╔══
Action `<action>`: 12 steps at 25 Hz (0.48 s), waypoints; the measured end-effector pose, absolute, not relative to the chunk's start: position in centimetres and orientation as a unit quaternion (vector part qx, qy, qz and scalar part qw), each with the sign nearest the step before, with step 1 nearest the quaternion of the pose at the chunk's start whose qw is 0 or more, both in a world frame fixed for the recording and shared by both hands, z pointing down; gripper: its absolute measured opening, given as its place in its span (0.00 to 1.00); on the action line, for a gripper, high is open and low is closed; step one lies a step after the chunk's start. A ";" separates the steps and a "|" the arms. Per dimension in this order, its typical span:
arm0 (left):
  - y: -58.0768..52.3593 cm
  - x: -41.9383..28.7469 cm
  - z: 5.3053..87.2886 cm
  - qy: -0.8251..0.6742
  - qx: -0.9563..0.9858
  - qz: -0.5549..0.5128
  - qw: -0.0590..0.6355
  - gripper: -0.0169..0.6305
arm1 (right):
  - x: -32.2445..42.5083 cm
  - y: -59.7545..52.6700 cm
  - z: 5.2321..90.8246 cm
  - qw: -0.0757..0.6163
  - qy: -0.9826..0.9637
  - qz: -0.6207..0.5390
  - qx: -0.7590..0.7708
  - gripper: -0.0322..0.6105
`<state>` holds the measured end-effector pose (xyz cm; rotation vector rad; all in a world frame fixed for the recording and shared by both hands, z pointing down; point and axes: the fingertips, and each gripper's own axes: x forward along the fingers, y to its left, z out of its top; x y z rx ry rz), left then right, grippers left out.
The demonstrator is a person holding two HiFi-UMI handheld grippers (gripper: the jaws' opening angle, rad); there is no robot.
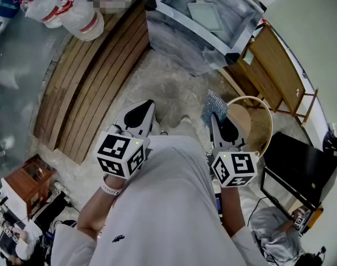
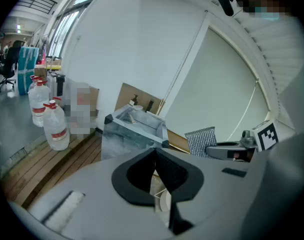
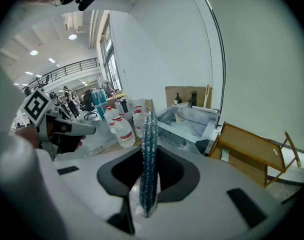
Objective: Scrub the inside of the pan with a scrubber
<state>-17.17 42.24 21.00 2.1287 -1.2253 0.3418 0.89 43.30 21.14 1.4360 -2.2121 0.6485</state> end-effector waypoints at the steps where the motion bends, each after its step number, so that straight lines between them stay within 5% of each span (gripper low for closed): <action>1: 42.7 -16.5 20.9 -0.467 0.812 0.130 0.326 0.03 | 1.5 43.7 20.8 0.211 -0.797 0.230 0.518 0.15; 12: 46.7 -3.2 20.8 -0.483 0.797 0.153 0.329 0.03 | 13.0 47.0 20.3 0.209 -0.823 0.221 0.480 0.15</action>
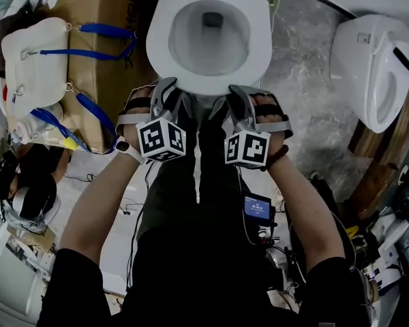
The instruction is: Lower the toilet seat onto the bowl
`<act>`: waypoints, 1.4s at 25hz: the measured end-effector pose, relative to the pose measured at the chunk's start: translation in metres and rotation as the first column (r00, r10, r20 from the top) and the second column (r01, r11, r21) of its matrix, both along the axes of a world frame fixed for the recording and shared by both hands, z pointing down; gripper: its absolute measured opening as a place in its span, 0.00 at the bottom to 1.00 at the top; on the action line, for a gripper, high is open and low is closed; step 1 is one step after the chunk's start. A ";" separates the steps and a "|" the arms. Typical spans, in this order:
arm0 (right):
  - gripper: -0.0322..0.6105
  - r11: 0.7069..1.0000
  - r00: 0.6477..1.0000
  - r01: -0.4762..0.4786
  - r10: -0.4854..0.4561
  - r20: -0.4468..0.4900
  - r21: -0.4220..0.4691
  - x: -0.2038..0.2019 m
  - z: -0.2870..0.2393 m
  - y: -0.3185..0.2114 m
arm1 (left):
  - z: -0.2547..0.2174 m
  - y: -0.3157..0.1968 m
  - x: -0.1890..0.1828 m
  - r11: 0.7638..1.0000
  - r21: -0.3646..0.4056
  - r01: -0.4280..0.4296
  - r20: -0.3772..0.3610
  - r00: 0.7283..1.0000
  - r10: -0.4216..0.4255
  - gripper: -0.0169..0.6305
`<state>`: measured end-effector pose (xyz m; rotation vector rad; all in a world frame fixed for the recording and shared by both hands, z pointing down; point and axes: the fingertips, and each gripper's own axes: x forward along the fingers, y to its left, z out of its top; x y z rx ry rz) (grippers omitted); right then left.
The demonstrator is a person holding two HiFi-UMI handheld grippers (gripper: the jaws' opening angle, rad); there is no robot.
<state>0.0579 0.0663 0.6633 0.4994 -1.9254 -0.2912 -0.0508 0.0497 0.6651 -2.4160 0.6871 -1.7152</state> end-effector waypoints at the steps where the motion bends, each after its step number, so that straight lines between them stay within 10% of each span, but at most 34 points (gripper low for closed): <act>1: 0.21 1.000 1.000 0.001 -0.001 -0.003 0.006 0.000 0.004 0.002 | 0.004 0.002 0.000 1.000 0.005 -0.023 0.000 1.000 0.023 0.22; 35: 0.24 0.999 0.999 0.026 -0.024 -0.046 0.025 -0.014 0.134 0.042 | 0.138 0.043 -0.012 0.999 0.032 -0.032 0.051 0.998 0.030 0.25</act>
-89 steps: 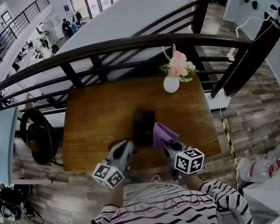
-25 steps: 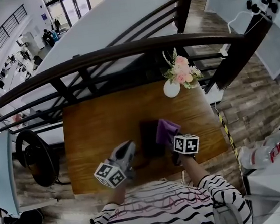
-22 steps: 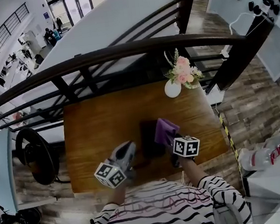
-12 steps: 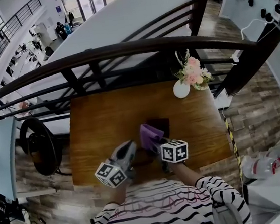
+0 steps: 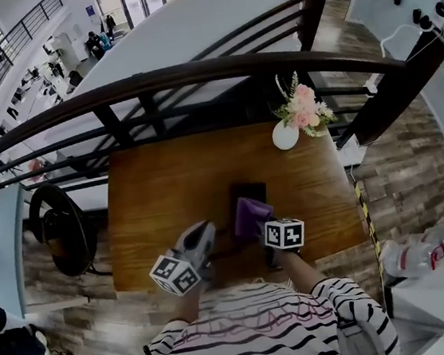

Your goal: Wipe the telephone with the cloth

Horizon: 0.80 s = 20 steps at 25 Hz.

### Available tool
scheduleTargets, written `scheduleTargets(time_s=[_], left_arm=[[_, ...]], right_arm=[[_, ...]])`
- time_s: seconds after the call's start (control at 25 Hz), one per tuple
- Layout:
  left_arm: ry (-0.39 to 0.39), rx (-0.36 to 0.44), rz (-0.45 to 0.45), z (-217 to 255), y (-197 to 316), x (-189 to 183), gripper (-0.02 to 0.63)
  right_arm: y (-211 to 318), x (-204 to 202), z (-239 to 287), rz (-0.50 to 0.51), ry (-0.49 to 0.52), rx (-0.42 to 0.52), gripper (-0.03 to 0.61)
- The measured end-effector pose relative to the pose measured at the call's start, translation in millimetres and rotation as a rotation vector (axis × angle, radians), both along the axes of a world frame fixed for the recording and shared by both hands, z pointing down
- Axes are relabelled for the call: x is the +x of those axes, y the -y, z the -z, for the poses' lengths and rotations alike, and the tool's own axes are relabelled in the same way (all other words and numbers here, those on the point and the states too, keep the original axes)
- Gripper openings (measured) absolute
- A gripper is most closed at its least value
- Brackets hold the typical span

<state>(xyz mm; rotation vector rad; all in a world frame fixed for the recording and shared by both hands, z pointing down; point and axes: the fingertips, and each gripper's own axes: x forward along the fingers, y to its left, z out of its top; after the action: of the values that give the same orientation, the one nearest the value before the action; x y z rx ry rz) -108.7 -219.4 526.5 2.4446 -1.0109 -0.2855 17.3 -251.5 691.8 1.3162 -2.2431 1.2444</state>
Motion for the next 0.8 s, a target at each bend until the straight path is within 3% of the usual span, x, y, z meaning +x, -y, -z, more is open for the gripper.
scheduleTargets(time_s=[0.24,0.4,0.68,0.8], left_arm=[[-0.014,-0.006,-0.063,-1,-1,25,0.000],[-0.018,-0.002,-0.095,0,-3,39,0.000],[-0.011,0.010,-0.086,2,-9,33,0.000],[-0.007,0.010,-0.056,1,-11,21,0.000]], right_arm=[[-6,65,0,-0.144,-0.055,-0.004,0.037],[-13,85,5,-0.188,-0.063,-0.002,0.037],[-20,52,40,-0.149,0.053,0.079,0.037],[-21,13,63,-0.063,0.115,0.132,0.037]])
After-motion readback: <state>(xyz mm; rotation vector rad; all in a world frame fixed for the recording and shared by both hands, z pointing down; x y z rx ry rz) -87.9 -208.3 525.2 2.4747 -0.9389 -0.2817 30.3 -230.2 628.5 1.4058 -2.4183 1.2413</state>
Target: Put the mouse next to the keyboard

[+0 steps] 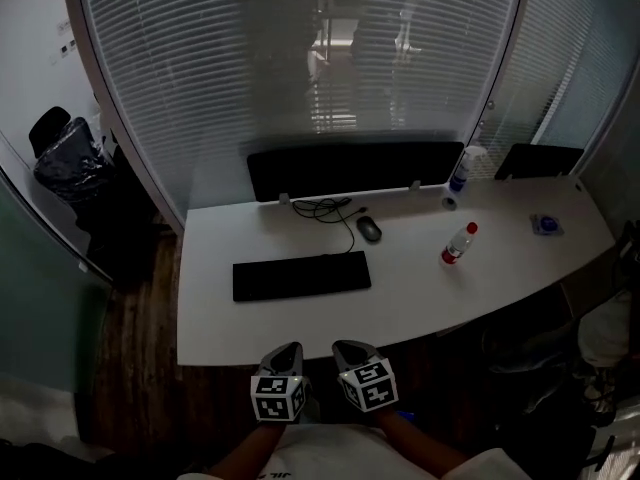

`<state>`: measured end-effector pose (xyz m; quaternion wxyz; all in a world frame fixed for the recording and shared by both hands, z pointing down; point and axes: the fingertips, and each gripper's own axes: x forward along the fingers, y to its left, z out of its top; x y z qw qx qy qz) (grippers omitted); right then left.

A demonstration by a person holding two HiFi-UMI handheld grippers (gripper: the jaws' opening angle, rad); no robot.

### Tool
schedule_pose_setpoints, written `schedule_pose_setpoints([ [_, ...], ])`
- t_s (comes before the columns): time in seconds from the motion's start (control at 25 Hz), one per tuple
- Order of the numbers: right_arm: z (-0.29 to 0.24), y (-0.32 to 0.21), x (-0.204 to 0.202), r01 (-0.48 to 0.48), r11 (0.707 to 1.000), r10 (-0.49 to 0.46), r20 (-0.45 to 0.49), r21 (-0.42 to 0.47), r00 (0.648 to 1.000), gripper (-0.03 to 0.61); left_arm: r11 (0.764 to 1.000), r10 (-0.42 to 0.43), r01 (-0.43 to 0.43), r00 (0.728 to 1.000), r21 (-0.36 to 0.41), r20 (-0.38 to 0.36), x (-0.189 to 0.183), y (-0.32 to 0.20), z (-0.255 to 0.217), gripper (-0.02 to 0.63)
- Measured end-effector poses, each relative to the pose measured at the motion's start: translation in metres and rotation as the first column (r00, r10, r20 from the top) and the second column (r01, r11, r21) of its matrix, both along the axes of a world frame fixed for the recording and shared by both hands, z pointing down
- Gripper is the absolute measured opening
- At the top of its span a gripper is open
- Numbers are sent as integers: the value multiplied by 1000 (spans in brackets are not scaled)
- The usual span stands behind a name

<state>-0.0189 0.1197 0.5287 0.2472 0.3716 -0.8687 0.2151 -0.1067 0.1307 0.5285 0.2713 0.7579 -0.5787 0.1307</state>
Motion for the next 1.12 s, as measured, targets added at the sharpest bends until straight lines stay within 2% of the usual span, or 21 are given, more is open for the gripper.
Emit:
schedule_pose_setpoints([
  [0.2, -5, -52, -28, -20, 1000, 20, -1, 0, 1000, 3, 1000, 24, -24, 1000, 9, 9, -28, -55, -7, 6],
  [0.44, -11, -93, -51, -45, 999, 45, 2, 4, 999, 3, 999, 47, -47, 999, 10, 8, -51, -98, -10, 5],
  [0.8, -5, -121, -45, -74, 997, 74, -11, -22, 997, 3, 998, 57, -57, 998, -12, -17, -46, -129, -6, 6],
  [1.12, -17, -160, -31, -20, 1000, 20, -10, 12, 1000, 3, 1000, 1, -1, 1000, -2, -27, -30, -155, -11, 6],
])
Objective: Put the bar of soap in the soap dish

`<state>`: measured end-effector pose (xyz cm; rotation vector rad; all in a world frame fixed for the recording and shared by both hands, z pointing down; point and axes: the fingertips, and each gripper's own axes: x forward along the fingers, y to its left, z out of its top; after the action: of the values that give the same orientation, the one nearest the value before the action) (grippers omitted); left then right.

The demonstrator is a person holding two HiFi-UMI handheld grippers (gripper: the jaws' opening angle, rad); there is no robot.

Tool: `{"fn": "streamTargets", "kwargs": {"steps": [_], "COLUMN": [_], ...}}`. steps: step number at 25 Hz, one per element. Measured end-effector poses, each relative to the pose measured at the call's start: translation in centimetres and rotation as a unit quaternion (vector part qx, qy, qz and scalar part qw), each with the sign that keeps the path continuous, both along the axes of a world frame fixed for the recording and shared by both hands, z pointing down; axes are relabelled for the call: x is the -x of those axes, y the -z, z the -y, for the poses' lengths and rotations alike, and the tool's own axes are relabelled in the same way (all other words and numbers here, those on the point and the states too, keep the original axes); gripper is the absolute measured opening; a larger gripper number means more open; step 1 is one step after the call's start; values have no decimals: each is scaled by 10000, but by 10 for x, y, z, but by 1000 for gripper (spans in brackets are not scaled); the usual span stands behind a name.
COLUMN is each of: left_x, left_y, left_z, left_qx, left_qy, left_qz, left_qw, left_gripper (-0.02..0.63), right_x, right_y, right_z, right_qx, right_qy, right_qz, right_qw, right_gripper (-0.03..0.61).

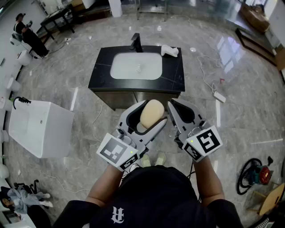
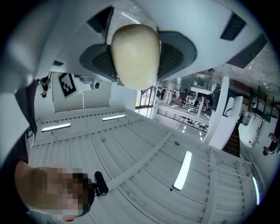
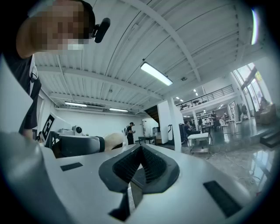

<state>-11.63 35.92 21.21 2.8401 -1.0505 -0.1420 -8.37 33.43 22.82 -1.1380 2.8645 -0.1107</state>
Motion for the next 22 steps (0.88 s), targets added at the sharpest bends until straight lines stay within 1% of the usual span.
{"fn": "streamTargets", "kwargs": {"steps": [4, 8, 11, 22], "left_x": [-4, -9, -10, -33], "left_y": [-2, -5, -4, -1], "left_z": [2, 2, 2, 5], "left_qx": [-11, -14, -46, -132], "left_qy": [7, -23, -39, 59], "left_qz": [24, 78, 150, 201], "left_qw": [10000, 10000, 9999, 9997], "left_gripper": [296, 296, 296, 296], "right_x": [-2, -7, -9, -36], "right_y": [-1, -2, -2, 5], "right_z": [1, -1, -3, -6], "right_qx": [19, 135, 171, -8], "right_qy": [79, 217, 246, 348], "right_qz": [40, 314, 380, 419], "right_qw": [10000, 9992, 9988, 9985], "right_gripper": [8, 8, 9, 9]}}
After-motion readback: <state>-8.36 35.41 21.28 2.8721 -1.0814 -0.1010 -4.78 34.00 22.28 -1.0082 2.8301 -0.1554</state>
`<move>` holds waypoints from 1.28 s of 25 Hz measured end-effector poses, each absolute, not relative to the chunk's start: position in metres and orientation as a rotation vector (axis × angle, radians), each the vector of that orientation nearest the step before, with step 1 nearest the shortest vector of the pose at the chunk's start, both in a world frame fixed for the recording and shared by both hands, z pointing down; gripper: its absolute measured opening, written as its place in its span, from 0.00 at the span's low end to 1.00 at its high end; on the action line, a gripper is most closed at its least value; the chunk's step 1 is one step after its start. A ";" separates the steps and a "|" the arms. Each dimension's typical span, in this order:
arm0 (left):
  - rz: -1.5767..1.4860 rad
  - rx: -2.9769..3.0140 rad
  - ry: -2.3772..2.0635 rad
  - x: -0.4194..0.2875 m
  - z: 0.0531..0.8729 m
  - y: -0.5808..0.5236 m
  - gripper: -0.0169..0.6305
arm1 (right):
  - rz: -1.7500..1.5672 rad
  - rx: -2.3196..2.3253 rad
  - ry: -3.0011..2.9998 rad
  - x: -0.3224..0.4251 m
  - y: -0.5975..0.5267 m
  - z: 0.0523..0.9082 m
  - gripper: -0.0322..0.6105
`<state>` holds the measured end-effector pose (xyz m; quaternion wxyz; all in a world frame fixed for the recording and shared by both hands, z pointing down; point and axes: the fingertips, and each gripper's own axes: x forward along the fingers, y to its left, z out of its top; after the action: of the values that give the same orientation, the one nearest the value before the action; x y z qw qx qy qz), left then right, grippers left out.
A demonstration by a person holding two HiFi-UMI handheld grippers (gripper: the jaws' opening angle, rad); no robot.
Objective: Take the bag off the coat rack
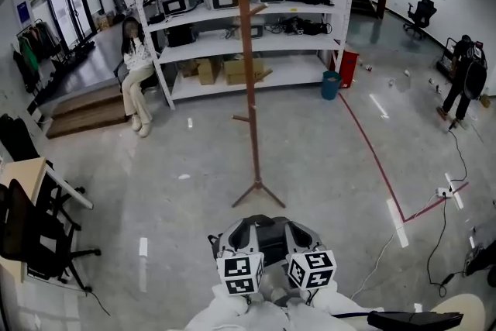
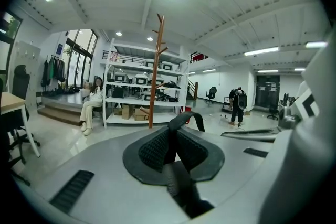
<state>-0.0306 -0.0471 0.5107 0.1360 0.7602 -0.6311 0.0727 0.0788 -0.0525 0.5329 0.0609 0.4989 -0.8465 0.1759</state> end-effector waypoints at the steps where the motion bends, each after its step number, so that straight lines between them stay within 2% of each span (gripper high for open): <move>1: 0.206 2.203 -1.824 -0.032 0.511 -0.047 0.08 | 0.524 1.501 -2.568 0.074 -0.051 0.532 0.07; 32: 0.202 2.220 -1.817 -0.030 0.507 -0.041 0.08 | 0.403 1.430 -2.597 0.065 -0.044 0.521 0.07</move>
<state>-0.0296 -0.0414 0.5065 0.1323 0.7651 -0.6263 0.0697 0.0654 -0.0437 0.5207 0.0749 0.4766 -0.8656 0.1343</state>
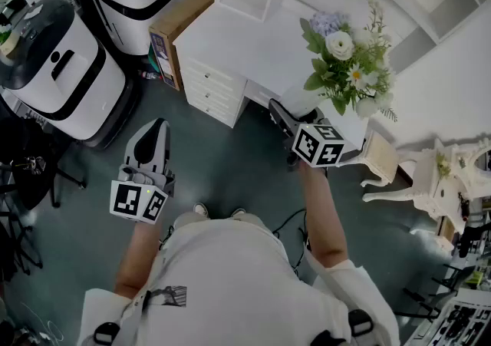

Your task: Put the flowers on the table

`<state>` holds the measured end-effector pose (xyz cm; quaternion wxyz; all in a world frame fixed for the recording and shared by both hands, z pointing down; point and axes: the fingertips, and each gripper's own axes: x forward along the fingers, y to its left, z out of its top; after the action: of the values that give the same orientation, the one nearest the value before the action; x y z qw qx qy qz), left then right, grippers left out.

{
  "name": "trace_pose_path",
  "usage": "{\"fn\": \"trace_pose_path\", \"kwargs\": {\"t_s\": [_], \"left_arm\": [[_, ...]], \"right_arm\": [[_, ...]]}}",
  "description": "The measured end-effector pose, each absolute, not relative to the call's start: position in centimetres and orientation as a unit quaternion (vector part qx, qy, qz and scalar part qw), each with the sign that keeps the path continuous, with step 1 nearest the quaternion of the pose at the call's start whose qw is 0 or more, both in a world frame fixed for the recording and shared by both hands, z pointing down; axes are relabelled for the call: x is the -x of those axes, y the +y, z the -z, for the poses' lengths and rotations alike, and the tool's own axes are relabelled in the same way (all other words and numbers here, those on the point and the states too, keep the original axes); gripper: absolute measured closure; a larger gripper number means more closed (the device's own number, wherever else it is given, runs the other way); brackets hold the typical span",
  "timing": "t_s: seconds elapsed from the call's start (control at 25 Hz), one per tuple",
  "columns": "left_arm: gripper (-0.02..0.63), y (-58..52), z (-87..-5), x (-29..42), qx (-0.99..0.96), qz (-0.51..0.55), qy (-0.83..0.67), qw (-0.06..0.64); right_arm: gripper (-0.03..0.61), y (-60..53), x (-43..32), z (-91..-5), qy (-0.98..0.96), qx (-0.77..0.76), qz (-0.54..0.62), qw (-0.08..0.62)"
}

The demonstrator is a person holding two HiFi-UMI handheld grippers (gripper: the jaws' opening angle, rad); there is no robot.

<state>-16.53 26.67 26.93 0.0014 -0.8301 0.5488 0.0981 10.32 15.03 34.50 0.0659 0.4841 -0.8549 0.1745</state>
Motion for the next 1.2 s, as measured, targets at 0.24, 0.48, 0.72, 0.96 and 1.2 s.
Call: {"fn": "trace_pose_path", "kwargs": {"t_s": [0.24, 0.48, 0.72, 0.96, 1.2], "left_arm": [[0.598, 27.0, -26.8, 15.4, 0.832, -0.091, 0.547, -0.002], [0.598, 27.0, -27.0, 15.0, 0.831, -0.089, 0.55, -0.003], [0.598, 26.6, -27.3, 14.0, 0.827, -0.091, 0.555, -0.004], [0.598, 29.9, -29.0, 8.6, 0.825, -0.079, 0.559, -0.008], [0.598, 27.9, -29.8, 8.1, 0.828, -0.072, 0.555, -0.018]], "right_arm": [[0.202, 15.8, -10.7, -33.9, -0.856, -0.486, -0.163, 0.069], [0.202, 15.9, -10.6, -33.9, -0.859, -0.482, -0.163, 0.058], [0.202, 15.1, -11.5, -34.3, -0.861, -0.479, -0.152, 0.082], [0.202, 18.1, -16.3, -35.9, -0.865, -0.471, -0.156, 0.077], [0.202, 17.1, -16.7, -37.2, -0.861, -0.474, -0.161, 0.086]]}}
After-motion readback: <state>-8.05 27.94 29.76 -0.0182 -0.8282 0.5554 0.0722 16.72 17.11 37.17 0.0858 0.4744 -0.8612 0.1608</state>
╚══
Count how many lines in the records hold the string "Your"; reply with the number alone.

2